* Given records *
-=-=-
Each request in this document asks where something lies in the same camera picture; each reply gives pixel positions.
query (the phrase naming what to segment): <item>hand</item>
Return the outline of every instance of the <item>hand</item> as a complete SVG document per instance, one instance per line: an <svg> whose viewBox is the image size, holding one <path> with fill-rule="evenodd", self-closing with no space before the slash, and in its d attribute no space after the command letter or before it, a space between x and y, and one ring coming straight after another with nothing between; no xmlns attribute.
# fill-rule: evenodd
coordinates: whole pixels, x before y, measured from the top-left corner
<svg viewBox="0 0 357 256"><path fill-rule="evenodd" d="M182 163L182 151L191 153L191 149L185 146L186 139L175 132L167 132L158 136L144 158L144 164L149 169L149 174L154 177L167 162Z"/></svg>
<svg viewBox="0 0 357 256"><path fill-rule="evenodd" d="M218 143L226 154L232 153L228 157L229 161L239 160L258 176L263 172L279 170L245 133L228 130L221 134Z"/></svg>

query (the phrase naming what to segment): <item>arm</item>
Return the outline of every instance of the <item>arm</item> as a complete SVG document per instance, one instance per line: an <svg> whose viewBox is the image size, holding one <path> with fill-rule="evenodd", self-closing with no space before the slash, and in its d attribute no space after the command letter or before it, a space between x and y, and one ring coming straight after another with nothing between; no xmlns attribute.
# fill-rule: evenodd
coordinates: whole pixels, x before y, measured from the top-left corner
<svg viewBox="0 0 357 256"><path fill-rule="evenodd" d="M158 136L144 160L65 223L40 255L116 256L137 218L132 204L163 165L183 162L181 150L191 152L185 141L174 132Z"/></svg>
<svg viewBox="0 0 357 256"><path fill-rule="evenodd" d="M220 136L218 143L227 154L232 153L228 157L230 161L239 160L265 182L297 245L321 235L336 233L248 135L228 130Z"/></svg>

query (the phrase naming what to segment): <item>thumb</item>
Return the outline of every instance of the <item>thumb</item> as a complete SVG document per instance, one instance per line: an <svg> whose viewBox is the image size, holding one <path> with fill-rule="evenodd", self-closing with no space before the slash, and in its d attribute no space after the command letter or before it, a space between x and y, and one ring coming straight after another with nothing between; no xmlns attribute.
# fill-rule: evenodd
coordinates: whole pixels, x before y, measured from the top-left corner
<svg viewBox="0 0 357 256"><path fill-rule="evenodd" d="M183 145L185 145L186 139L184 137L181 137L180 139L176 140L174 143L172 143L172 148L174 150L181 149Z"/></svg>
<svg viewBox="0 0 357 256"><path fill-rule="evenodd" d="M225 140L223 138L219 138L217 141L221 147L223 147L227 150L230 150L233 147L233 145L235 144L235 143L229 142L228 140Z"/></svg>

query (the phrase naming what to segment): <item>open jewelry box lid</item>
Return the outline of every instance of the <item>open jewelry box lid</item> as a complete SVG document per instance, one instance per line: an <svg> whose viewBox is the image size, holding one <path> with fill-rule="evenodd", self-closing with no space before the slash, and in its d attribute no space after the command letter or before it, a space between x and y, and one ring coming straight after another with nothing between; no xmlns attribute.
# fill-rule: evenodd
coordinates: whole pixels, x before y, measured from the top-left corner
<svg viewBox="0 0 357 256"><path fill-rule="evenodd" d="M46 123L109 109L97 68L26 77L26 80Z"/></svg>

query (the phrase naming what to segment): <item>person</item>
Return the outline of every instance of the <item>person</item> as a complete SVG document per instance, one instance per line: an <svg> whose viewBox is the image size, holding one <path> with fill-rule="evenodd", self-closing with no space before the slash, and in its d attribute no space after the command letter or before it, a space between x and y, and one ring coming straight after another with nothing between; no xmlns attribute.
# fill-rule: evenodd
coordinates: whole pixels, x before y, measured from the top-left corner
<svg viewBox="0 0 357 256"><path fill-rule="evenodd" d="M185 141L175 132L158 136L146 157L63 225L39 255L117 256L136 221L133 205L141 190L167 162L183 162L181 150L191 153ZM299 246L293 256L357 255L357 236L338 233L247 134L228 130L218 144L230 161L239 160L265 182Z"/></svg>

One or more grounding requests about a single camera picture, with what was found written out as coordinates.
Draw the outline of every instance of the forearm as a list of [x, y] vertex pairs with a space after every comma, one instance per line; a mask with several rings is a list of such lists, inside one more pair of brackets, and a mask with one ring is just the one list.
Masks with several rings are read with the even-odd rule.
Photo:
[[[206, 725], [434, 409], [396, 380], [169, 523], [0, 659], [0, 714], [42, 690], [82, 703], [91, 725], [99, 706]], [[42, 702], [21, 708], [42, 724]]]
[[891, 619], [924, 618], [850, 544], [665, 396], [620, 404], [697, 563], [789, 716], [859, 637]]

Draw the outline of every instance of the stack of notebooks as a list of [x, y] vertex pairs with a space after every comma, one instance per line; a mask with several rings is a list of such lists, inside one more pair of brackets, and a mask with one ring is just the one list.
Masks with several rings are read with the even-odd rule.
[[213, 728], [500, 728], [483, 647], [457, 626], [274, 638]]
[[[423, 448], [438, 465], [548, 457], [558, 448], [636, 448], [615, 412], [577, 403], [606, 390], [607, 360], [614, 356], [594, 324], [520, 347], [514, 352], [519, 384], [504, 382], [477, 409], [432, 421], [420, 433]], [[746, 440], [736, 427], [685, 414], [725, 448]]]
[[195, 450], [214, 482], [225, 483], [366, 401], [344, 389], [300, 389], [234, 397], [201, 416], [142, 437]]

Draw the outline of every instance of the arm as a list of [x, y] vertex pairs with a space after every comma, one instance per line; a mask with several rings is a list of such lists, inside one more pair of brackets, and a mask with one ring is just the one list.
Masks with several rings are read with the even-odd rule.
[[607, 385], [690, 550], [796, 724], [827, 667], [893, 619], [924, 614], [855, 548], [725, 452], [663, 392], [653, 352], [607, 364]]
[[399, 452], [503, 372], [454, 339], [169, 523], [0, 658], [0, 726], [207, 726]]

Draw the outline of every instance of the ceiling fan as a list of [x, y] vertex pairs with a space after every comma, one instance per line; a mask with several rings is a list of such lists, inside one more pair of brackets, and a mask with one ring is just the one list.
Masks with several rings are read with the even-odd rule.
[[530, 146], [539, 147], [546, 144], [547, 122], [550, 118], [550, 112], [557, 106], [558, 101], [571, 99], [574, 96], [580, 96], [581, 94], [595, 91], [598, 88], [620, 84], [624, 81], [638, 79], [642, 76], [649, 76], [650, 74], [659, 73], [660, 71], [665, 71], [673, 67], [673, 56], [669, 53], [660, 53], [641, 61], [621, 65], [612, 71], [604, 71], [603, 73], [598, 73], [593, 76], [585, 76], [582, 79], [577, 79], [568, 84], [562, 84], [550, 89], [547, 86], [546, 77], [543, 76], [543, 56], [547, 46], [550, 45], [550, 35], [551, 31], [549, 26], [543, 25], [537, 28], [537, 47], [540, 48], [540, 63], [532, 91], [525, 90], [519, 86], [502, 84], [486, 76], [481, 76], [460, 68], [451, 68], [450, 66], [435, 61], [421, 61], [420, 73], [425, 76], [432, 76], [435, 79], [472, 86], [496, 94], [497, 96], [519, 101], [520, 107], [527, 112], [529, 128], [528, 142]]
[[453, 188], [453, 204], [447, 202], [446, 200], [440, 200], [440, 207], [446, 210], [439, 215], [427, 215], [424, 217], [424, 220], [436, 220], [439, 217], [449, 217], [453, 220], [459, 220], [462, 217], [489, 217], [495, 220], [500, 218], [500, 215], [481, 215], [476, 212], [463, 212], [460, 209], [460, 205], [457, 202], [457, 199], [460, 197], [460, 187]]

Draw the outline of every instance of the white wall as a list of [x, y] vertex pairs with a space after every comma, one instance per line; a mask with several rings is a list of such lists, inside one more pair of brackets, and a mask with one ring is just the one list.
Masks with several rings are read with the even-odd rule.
-=-=-
Reproduce each line of the records in which "camera" appears.

Each request in this document asks where something lies in the same camera picture; each reply gives pixel positions.
One or more grounding requests about a single camera picture, with what was found written out as coordinates.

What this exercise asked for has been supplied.